[Date Prev][Date Next][Thread Prev][Thread Next][Date Index][Thread Index]
Re: RFC: custom error messages
From: |
Christian Schoenebeck |
Subject: |
Re: RFC: custom error messages |
Date: |
Fri, 03 Jan 2020 13:08:41 +0100 |
On Freitag, 3. Januar 2020 11:07:05 CET Akim Demaille wrote:
> One severe issue brought to my attention by Rici Lake (unfortunately
> privately, although he had written a very nice and detailed mail with
> all the details) is that this would break several existing parsers
> that expect yytname to be this way. For instance he pointed to
>
> https://git.gnupg.org/cgi-bin/gitweb.cgi?p=libksba.git;a=blob;f=src/asn1-par
> se.y;h=5bff15cd8db64786f7c9e2ef000aeddd583cfdc0;hb=HEAD#l856
> currently not responding, but the code is:
> | for (k = 0; k < YYNTOKENS; k++)
> |
> | {
> |
> | if (yytname[k] && yytname[k][0] == '\"'
> |
> | && !strncmp (yytname[k] + 1, string, len)

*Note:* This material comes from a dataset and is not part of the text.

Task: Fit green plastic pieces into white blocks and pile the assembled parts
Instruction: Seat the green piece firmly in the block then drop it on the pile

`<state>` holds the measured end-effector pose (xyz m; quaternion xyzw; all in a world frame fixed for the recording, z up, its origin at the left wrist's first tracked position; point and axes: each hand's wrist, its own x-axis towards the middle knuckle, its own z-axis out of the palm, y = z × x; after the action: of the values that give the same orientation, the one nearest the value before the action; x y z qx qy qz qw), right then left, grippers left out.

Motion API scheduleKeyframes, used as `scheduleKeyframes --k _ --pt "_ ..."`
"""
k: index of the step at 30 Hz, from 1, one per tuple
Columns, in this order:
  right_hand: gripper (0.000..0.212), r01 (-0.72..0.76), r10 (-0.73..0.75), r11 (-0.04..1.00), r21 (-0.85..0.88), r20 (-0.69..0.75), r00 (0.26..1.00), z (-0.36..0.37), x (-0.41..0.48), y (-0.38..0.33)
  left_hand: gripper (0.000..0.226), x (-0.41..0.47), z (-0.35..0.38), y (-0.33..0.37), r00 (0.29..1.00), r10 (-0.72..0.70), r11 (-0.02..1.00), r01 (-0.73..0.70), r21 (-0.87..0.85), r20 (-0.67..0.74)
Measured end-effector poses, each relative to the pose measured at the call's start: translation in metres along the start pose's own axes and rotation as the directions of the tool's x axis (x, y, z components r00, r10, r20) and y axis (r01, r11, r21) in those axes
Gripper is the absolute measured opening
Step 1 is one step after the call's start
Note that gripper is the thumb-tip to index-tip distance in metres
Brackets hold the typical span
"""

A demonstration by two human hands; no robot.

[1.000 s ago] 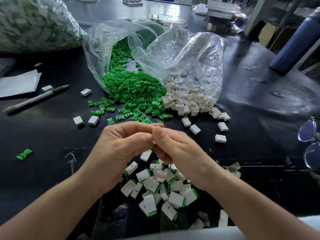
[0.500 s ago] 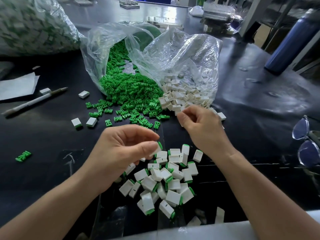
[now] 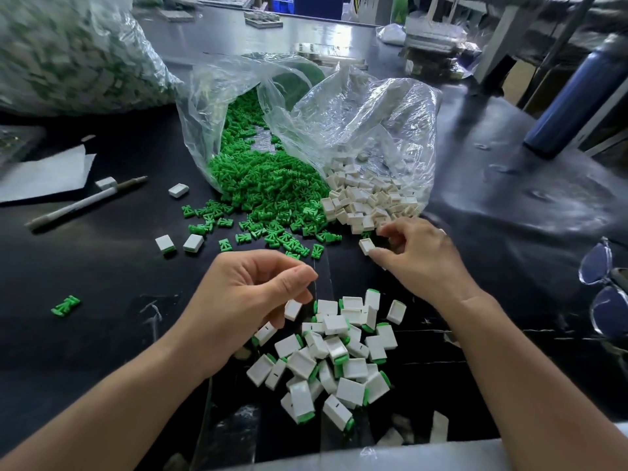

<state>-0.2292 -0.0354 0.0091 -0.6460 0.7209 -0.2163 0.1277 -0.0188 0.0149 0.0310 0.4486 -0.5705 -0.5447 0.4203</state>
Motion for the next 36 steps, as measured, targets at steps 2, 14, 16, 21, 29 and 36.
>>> scheduleKeyframes --k 2,14,16,21,29,36 --pt "0.041 -0.020 0.023 0.999 -0.046 0.064 0.998 -0.001 0.000 0.001 0.031 0.001 0.000 0.000 1.000 -0.007 1.000 0.007 -0.015 -0.010" --pt "0.028 0.313 -0.308 0.906 0.287 -0.062 0.949 -0.002 -0.017 -0.021 0.026 0.007 0.004 -0.009 0.994 -0.066 0.998 0.065 -0.015 -0.084" --pt "0.031 0.439 -0.437 0.849 0.296 -0.077 0.896 0.002 -0.026 -0.031 0.032 0.009 0.005 -0.010 0.994 -0.066 0.998 0.066 -0.009 -0.088" --pt "0.020 0.605 -0.620 0.723 0.333 -0.074 0.781 0.012 -0.038 -0.041 0.034 0.010 0.005 -0.011 0.998 -0.054 0.998 0.054 -0.009 -0.029" --pt "0.016 0.431 -0.439 0.848 0.308 -0.048 0.897 0.012 -0.021 -0.031 0.013 0.011 0.004 -0.014 0.995 -0.080 0.995 0.076 -0.071 -0.055" --pt "0.041 0.384 -0.374 0.923 -0.031 0.168 0.912 0.034 -0.006 -0.028 0.008 0.010 0.006 -0.012 0.995 -0.082 0.992 0.076 -0.102 -0.049"
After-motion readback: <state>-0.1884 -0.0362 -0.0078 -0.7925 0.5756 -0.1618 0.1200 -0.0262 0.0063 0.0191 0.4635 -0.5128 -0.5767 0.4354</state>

> | && yytname[k][len + 1] == '\"' && !yytname[k][len + 2])
> |
> | return yytoknum[k];
> |
> | }
Looks like the use case here is to distinguish non-terminals from terminal
symbols. That could be addressed by introducing some official API function:
bool yy_is_non_terminal(enum yysymbolid id);
and/or:
bool yy_is_terminal(enum yysymbolid id);
Then those double quotes could simply be dropped. Or was there any other use
case for looking at those double quote characters?

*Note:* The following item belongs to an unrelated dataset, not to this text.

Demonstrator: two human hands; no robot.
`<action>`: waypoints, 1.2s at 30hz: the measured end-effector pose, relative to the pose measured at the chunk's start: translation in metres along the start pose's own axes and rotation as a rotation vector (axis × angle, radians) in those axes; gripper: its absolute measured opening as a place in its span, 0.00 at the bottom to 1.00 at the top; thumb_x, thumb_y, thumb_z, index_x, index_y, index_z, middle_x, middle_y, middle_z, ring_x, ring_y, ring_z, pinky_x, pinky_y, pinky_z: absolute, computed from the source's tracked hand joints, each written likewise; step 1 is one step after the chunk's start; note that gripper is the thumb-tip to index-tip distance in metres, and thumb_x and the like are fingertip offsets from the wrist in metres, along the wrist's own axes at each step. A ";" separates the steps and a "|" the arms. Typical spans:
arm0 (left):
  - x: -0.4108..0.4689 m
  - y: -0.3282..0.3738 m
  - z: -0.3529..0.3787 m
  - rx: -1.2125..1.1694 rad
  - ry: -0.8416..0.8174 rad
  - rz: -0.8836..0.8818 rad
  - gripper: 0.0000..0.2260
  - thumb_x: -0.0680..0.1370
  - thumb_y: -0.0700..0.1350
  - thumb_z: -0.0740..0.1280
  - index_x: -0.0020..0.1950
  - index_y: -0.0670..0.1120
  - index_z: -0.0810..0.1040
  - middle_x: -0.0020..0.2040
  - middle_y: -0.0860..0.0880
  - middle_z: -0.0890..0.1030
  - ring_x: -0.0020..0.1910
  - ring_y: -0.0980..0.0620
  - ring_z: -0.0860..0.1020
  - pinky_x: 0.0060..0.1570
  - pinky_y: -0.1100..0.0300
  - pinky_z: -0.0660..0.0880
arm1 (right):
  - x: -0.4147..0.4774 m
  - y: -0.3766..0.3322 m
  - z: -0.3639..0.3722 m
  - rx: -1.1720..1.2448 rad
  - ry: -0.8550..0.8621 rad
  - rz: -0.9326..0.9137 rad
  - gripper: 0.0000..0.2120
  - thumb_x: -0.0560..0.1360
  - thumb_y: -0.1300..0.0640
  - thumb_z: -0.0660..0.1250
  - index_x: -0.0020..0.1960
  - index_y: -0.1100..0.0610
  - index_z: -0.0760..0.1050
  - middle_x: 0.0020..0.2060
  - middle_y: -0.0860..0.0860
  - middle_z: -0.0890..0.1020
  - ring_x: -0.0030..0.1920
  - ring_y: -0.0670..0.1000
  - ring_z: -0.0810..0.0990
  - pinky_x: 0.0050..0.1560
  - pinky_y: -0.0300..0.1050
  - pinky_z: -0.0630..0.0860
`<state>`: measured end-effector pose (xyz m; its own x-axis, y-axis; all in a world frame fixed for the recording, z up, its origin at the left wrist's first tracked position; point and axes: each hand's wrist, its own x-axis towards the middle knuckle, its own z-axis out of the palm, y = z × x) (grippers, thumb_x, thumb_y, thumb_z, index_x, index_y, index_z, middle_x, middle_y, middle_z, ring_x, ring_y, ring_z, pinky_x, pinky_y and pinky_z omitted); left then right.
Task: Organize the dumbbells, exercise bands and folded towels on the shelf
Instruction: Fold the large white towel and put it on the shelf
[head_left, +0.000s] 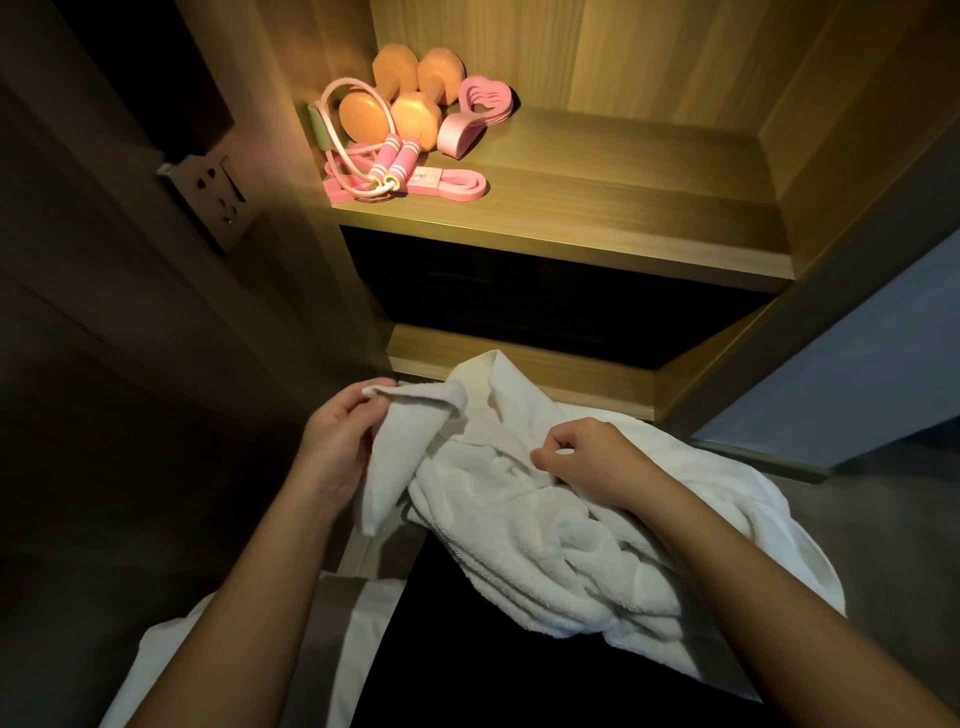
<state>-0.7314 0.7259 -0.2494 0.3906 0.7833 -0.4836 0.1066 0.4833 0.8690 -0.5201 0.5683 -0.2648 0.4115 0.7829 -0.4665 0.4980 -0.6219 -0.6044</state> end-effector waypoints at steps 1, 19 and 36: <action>0.000 0.001 0.002 0.049 0.013 0.032 0.07 0.81 0.41 0.63 0.52 0.46 0.81 0.47 0.45 0.83 0.46 0.50 0.80 0.47 0.56 0.76 | 0.000 0.000 0.000 0.001 0.000 -0.005 0.13 0.73 0.46 0.66 0.34 0.53 0.77 0.34 0.48 0.81 0.39 0.52 0.80 0.46 0.50 0.78; 0.108 -0.025 0.079 0.351 -0.142 -0.221 0.16 0.79 0.40 0.66 0.65 0.35 0.75 0.67 0.36 0.75 0.49 0.46 0.76 0.58 0.50 0.74 | 0.001 0.003 -0.001 0.062 0.020 0.015 0.13 0.75 0.46 0.66 0.36 0.52 0.78 0.33 0.45 0.81 0.41 0.48 0.79 0.49 0.49 0.78; 0.102 -0.028 0.083 0.269 0.023 -0.097 0.06 0.79 0.48 0.68 0.43 0.50 0.79 0.47 0.46 0.82 0.51 0.44 0.81 0.56 0.48 0.79 | 0.004 0.003 -0.003 0.099 -0.016 0.029 0.13 0.76 0.46 0.66 0.39 0.54 0.80 0.35 0.45 0.82 0.41 0.46 0.79 0.49 0.47 0.77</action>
<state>-0.6183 0.7594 -0.3143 0.3459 0.7489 -0.5653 0.3821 0.4378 0.8138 -0.5149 0.5692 -0.2667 0.4121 0.7656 -0.4940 0.4082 -0.6399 -0.6511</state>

> I think he is right, hence the call to yysyntax_error_arguments which
> returns the list of expected/unexpected tokens.

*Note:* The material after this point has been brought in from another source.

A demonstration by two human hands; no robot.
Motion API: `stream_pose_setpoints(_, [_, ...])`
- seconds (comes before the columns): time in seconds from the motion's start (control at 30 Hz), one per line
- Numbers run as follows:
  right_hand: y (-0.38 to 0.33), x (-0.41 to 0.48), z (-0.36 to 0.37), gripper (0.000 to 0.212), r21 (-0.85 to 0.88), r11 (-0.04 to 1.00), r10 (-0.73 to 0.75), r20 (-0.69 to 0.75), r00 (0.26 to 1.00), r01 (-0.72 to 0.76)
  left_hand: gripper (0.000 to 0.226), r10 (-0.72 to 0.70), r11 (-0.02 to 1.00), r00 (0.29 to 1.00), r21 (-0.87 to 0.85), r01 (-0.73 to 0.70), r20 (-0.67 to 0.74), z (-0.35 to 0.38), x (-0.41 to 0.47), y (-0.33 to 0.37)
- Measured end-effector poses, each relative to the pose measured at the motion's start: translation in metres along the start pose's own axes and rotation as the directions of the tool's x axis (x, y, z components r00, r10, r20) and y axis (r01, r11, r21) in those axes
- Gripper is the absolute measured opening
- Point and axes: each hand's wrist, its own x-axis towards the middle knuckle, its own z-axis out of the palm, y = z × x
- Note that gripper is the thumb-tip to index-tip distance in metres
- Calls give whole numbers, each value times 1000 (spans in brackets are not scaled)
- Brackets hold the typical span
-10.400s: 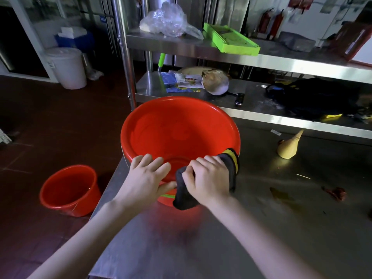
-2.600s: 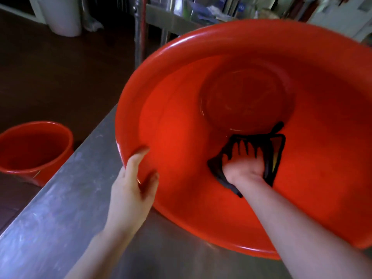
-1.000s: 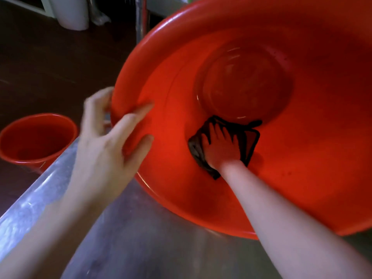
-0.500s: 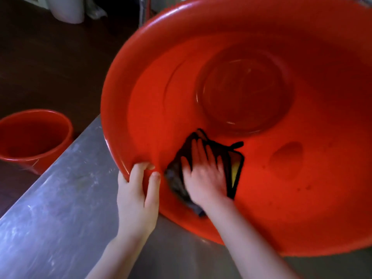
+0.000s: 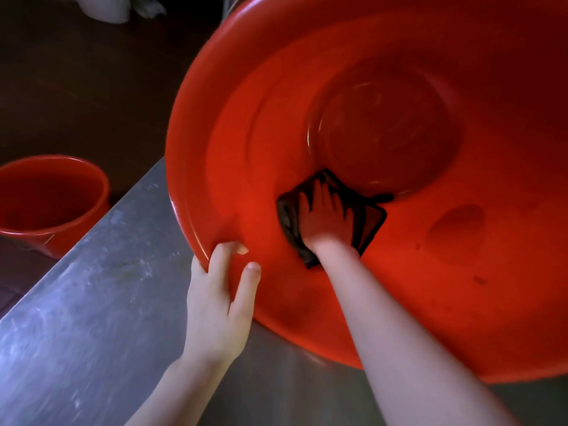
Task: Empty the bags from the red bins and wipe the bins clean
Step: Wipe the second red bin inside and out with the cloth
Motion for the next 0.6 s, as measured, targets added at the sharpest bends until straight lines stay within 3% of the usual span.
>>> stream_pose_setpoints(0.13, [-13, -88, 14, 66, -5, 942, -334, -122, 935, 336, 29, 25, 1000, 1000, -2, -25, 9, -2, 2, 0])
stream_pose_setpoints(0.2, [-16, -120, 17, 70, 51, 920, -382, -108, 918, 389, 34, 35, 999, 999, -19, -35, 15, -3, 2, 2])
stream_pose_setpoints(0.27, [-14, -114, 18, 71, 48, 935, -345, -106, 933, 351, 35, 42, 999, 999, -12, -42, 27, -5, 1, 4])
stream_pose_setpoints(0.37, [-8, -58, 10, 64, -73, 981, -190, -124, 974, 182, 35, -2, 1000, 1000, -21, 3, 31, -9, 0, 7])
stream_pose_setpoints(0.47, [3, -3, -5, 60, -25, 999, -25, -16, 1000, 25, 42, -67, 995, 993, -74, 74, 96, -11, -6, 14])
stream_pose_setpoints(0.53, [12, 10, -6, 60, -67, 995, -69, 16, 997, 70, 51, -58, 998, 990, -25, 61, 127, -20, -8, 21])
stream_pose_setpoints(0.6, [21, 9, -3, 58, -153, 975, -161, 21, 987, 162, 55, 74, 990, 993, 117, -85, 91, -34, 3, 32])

Actuallly I had a general purpose push API in mind. Your suggestion would
limit retrieving the "next expected symbols" solely to error message purposes.
Why not making that a general-purpose function instead that users could call
at any time with the current parser state:
// returns NULL terminated list
const enum yysymbolid* yynextsymbols(const yystate* currentParserState);
Because there are other important use cases that I pointed out to you:
auto completion features; e.g. interactive command line shells where the user
can auto complete the currently incomplete command by hitting tab key, or a
programming language code editor GUI/IDE where the user would get a non-
obtrusive popup while typing for potential code completions. In these use
cases you are not (necessarily) addressing syntax errors. The parser might be
very well in some valid state.
For that purpose, and to continue the idea about a general purpose push API,
it would be very useful to have a function for duplicating the current parser
state:
yystate* yydupstate(const yystate* parserState);
and one function to push parse on a specific parser state:
bool yypushparse(yystate* parserState, char nextchar);
The latter returning false on parser errors. That way people would have a very
flexible and powerful API for all kinds of use cases. Because by being able to
duplicate states, you can have "throw away" parser states, where you can try
out things without touching the "official" parser state. For instance I am
using
that to auto correct user typos in some parsers (that is guessing what user
had in mind on syntax errors by some limited brute force attempts by parser on
throw-away parser states).
But there are many other use cases as well for this: for instance multi-
threaded parsing tasks where each thread would get its own parser state and
each thread e.g. might be working on a different branch of a grammar tree to
reduce latency (overall response time) of a parser system.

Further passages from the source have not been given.